#### [Task description]
Once the images are set aside, output the listing exactly as it stands.

#### [Data provided]

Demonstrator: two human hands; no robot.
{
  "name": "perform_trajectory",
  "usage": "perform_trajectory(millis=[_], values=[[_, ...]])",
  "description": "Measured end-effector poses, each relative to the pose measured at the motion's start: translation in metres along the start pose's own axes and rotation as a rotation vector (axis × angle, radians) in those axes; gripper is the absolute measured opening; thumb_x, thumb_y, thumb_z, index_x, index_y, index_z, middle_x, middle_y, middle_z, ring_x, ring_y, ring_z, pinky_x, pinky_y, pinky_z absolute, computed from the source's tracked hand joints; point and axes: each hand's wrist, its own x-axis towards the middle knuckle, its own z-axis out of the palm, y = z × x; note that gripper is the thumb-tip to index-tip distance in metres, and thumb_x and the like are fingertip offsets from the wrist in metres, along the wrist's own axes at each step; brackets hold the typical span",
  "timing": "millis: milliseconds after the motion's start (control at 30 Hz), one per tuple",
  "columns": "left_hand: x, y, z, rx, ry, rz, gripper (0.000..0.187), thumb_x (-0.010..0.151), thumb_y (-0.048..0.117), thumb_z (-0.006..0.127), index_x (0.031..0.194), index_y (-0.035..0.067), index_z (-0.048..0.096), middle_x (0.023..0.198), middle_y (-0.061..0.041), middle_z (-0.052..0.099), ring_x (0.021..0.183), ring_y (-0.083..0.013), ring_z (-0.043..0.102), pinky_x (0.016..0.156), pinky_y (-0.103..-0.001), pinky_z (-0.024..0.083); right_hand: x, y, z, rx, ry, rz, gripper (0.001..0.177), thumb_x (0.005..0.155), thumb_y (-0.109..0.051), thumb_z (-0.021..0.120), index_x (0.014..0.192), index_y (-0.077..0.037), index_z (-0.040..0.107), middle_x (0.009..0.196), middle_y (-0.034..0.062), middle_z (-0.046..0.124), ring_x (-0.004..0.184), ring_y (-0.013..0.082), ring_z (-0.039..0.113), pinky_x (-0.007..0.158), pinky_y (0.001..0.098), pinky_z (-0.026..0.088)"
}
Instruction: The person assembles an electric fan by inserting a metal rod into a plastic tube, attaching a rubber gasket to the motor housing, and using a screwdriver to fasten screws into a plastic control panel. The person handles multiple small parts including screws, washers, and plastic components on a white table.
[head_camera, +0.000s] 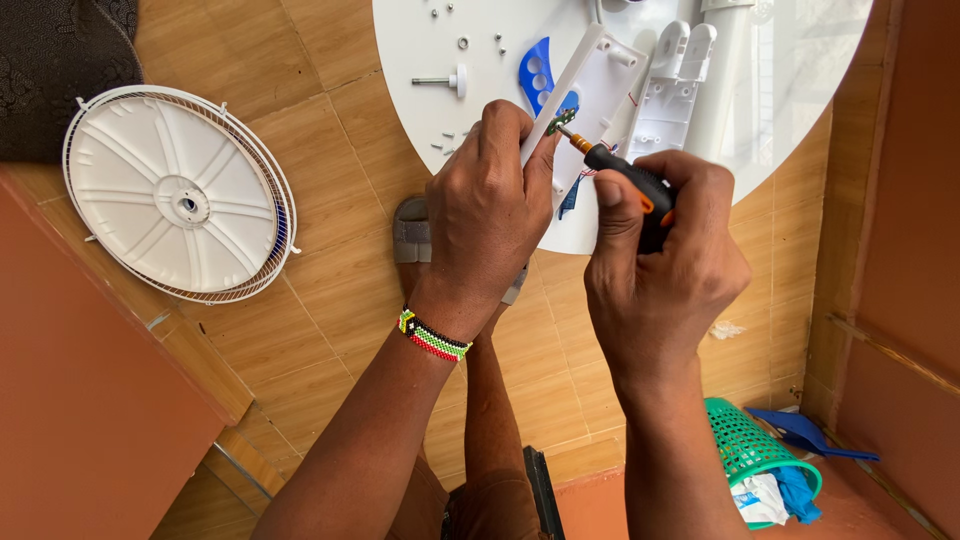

#### [Answer]
Demonstrator: two human hands; no robot.
{
  "name": "perform_trajectory",
  "usage": "perform_trajectory(millis=[_], values=[[_, ...]])",
  "description": "Measured end-effector poses, each relative to the pose measured at the motion's start: translation in metres along the start pose's own axes and rotation as a rotation vector (axis × angle, radians) in those axes; gripper is the absolute measured opening; thumb_x, thumb_y, thumb_z, index_x, index_y, index_z, middle_x, middle_y, middle_z, ring_x, ring_y, ring_z, pinky_x, pinky_y, pinky_z absolute, computed from the source's tracked hand joints; point and axes: each hand's wrist, its own x-axis towards the middle knuckle, its own z-axis out of the palm, y = z × x; note that gripper is the thumb-tip to index-tip distance in metres, and thumb_x and the like are fingertip offsets from the wrist in metres, along the wrist's own axes at each step; brackets hold the typical span",
  "timing": "millis: milliseconds after the motion's start (control at 30 Hz), one per tuple",
  "columns": "left_hand: x, y, z, rx, ry, rz, gripper (0.000..0.187), thumb_x (-0.010..0.151), thumb_y (-0.048..0.117), thumb_z (-0.006..0.127), index_x (0.031..0.194), index_y (-0.035..0.067), index_z (-0.048..0.096), middle_x (0.023..0.198), middle_y (-0.061..0.041), middle_z (-0.052..0.099), ring_x (0.021..0.183), ring_y (-0.083..0.013), ring_z (-0.043..0.102), pinky_x (0.016..0.156), pinky_y (-0.103..-0.001), pinky_z (-0.024..0.083); right_hand: x, y, z, rx, ry, rz, gripper (0.001..0.177), thumb_x (0.005..0.155), thumb_y (-0.109..0.051), thumb_z (-0.021..0.120), index_x (0.014..0.192), index_y (-0.077..0.037), index_z (-0.040..0.107), middle_x (0.009..0.196), middle_y (-0.034..0.062), middle_z (-0.046..0.124), ring_x (-0.004..0.184), ring_y (-0.013..0.082), ring_z (-0.039..0.113), pinky_x (-0.007..0.158), pinky_y (0.001..0.098), pinky_z (-0.026..0.088)"
}
Instruction: The person assembles an electric fan by inserting a metal rod into a plastic tube, attaching a rubber gasket to the motor housing, and using a screwdriver to fasten screws into a plastic control panel. The person handles multiple small parts including screws, washers, and plastic components on a white table.
[head_camera, +0.000s] 

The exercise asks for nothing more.